IMPERIAL POWER FOR GOOD AND BAD MEN
Let us examine the nature of the spaciousness and continuance of empire, for which men give their gods such great thanks; to whom also they exhibited plays (that were so filthy both in actors and the action) without any offense of honesty. But, first, I would make a little inquiry, seeing you can not show such estates to be anyway happy, as are in continual wars, being still in terror, trouble, and guilt of shedding human blood, tho it be their foes; what reason then or what wisdom shall any man show in glorying in the largeness of empire, all their joy being but as a glass, bright and brittle, and evermore in fear and danger of breaking? To dive the deeper into this matter, let us not give the sails of our souls to every air of human breath, nor suffer our understanding's eye to be smoked up with the fumes of vain words, concerning kingdoms, provinces, nations, or so. No, let us take two men, let us imagine the one to be poor, or but of a mean estate, the other potent and wealthy; but withal, let my wealthy man take with him fears, sorrows, covetousness, suspicion, disquiet, contentions,—let these be the books for him to hold in the augmentation of his estate, and with all the increase of those cares, together with his estate; and let my poor man take with him, sufficiency with little, love of kindred, neighbors, friends, joyous peace, peaceful religion, soundness of body, sincereness of heart, abstinence of diet, chastity of carriage, and security of conscience.

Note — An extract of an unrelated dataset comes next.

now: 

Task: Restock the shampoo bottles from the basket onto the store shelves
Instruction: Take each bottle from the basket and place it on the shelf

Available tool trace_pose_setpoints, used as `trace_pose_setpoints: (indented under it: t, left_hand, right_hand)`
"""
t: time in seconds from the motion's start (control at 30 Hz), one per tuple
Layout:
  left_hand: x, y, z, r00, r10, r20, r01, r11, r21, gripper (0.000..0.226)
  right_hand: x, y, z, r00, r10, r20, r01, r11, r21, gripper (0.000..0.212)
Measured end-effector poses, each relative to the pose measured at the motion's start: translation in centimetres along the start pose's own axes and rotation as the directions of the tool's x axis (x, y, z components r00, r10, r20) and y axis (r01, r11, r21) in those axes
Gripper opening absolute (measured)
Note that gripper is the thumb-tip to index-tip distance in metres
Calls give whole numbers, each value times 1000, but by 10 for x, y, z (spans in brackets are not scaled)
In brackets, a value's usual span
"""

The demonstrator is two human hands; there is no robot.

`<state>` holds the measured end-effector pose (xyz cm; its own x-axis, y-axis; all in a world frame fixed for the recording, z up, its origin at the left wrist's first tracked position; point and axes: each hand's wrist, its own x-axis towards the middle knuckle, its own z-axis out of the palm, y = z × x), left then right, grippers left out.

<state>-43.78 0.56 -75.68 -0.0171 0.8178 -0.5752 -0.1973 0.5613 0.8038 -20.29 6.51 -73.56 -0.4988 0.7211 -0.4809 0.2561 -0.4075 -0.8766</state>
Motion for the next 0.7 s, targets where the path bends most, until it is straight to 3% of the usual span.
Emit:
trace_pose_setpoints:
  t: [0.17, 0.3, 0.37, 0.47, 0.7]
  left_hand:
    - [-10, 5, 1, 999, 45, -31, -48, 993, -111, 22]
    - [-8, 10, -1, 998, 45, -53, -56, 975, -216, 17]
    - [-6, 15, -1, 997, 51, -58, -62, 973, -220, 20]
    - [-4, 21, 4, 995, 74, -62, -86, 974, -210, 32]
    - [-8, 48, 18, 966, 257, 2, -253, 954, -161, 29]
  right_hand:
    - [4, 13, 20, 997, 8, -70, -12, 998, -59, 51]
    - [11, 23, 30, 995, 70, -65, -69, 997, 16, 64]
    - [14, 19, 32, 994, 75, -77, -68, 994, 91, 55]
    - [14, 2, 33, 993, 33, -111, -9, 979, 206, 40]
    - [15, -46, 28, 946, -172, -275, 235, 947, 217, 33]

Where should a man find any one so sottish as would make a doubt which of these to prefer in his choice? Well, then, even as we have done with these two men, so let us do with two families, two nations, or two kingdoms. Lay them both to the line of equity; which done, and duly considered, when it is done, here doth vanity lie bare to the view, and there shines felicity. Wherefore it is more convenient that such as fear and follow the law of the true God should have the swaying of such empires; not so much for themselves, their piety and their honesty (God's admired gifts) will suffice them, both to the enjoying of true felicity in this life and the attaining of that eternal and true felicity in the next. So that here upon earth, the rule and regality that is given to the good man does not return him so much good as it does to those that are under this his rule and regality. But, contrariwise, the government of the wicked harms themselves far more than their subjects, for it gives themselves the greater liberty to exercise their lusts; but for their subjects, they have none but their own iniquities to answer for; for what injury soever the unrighteous master does to the righteous servant, it is no scourge for his guilt, but a trial of his virtue. And therefore he that is good is free, tho he be a slave; and he that is evil, a slave tho he be king. Nor is he slave to one man, but that which is worst of all, unto as many masters as he affects vices; according to the Scriptures, speaking thus hereof: "Of whatsoever a man is overcome, to that he is in bondage."FOOTNOTES:
From "De Civitate Dei," Book IV, Chapter III, published in 426....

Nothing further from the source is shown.